China last Friday launched its biggest and most modern aircraft carrier, marking a major military advance for the Asian superpower. Given that Xi previously vowed that China would have a “fully modern” force to rival the US military by 2027, it’s safe to assume the aircraft carrier launch is part of Xi’s grander military plans. In yet another ominous warning, China’s defense minister last week signaled the country was prepared to go to war over Taiwan.

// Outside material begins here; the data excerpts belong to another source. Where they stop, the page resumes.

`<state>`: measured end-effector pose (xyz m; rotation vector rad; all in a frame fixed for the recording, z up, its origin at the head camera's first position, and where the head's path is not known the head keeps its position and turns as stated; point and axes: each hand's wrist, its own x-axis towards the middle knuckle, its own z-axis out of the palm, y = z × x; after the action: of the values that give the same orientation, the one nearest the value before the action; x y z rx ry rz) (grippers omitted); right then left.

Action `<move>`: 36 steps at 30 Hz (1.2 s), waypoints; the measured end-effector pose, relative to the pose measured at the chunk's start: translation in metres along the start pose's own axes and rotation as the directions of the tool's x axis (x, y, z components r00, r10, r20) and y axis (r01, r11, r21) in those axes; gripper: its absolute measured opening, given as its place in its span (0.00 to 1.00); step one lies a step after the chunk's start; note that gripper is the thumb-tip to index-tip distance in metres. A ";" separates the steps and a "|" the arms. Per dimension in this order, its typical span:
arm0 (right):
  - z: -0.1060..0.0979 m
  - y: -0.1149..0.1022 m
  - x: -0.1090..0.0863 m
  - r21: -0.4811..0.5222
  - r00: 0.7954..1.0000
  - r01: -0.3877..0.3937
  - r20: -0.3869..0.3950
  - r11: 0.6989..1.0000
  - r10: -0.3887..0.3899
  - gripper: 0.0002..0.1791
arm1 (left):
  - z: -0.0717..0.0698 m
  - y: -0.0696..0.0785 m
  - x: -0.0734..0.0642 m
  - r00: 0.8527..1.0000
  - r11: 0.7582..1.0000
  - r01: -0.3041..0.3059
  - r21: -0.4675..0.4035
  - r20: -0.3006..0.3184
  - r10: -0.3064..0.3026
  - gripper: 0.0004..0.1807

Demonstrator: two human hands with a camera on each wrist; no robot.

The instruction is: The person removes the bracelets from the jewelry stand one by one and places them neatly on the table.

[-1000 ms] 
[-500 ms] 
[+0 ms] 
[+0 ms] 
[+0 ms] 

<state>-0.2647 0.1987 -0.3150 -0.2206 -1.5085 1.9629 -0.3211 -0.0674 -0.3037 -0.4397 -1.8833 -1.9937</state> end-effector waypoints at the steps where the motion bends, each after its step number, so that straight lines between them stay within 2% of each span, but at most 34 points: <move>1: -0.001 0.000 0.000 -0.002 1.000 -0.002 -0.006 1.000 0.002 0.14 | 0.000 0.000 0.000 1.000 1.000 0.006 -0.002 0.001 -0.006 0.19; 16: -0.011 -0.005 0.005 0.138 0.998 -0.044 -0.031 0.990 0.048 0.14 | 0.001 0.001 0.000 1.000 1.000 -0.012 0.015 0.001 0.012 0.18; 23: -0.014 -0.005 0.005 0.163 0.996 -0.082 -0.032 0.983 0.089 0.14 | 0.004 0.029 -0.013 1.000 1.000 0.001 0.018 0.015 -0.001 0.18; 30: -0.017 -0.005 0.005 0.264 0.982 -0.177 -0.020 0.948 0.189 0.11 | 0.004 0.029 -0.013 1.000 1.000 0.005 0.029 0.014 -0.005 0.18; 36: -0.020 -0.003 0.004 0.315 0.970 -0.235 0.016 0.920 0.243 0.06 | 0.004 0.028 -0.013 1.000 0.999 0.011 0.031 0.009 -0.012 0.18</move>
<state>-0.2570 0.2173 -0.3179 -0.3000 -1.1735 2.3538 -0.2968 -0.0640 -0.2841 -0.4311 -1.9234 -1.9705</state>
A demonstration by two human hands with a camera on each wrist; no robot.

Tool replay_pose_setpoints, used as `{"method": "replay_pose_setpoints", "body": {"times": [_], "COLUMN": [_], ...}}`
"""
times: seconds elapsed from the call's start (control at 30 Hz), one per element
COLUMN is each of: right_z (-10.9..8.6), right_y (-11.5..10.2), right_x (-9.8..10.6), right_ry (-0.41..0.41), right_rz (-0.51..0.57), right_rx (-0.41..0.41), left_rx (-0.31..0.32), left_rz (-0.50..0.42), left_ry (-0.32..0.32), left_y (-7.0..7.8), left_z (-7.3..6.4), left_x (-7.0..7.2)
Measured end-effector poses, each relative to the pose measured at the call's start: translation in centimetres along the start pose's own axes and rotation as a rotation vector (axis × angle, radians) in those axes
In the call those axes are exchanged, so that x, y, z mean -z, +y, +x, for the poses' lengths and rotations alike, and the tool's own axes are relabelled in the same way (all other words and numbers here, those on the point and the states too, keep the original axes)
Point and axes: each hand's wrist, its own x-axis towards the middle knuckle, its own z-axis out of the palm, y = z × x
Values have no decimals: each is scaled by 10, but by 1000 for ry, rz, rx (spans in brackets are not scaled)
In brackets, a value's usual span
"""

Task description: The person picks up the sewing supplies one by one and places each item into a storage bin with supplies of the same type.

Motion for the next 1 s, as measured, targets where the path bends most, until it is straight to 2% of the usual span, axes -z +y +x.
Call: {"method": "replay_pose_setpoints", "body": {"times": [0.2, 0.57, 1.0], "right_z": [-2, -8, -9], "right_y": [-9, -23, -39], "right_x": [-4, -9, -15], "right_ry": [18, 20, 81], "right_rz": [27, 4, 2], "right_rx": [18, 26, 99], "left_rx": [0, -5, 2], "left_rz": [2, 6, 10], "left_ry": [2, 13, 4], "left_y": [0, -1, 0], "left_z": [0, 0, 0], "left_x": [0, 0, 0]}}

China also has potentially signaled some distrust of Elon Musk, who has been instrumental in helping China achieve world dominancy in electric vehicle engineering and manufacturing. Reuters reported this week that Tesla vehicles would be banned from entering the coast Beidaihe district of Hebei province for two months while the city hosts the Chinese Communist Party’s annual summer retreat because of “national affairs “concerns.” The Chinese government reportedly fears that Tesla cameras and sensors could be used for spying purposes.
Speaking of potential spying, here’s the lead on a BuzzFeed story last week the legacy media has so far ignored:
For years, TikTok has responded to data privacy concerns by promising that information gathered about users in the United States is stored in the United States, rather than China, where ByteDance, the video platform’s parent company, is located. But according to leaked audio from more than 80 internal TikTok meetings, China-based employees of ByteDance have repeatedly accessed nonpublic data about US TikTok users — exactly the type of behavior that inspired former president Donald Trump to threaten to ban the app in the United States.
A commander who didn’t serve
At the end of the day, I defer to the military on how best to train their forces, but it hardly fosters confidence that Joe Biden, America’s commander in chief, never served in the armed forces so he has no first-hand knowledge about the impact of his administration’s woke policies. The person whose judgment I’d most trust on the Navy’s pronoun videos is Florida Governor Ron DeSantis.
DeSantis’ bio says he is a decorated former Navy officer who served as an advisor to a U.S. Navy SEAL commander in support of the SEAL mission in Fallujah, Ramadi and the rest of the Al Anbar province. His military decorations include the Bronze Star Medal for meritorious service and the Iraq Campaign Medal.
DeSantis still serves in the U.S. Navy Reserve. If he believes the Navy’s pronoun video is good for morale and buttresses the Navy’s military capabilities, I will be relieved. If he doesn’t, he can likely count on my vote if he runs for president. America can’t risk another Afghanistan debacle because of a career-politician with no military background or experience.
Oh, and one more thing, I’m not big on pronouns. Please just call me Eric.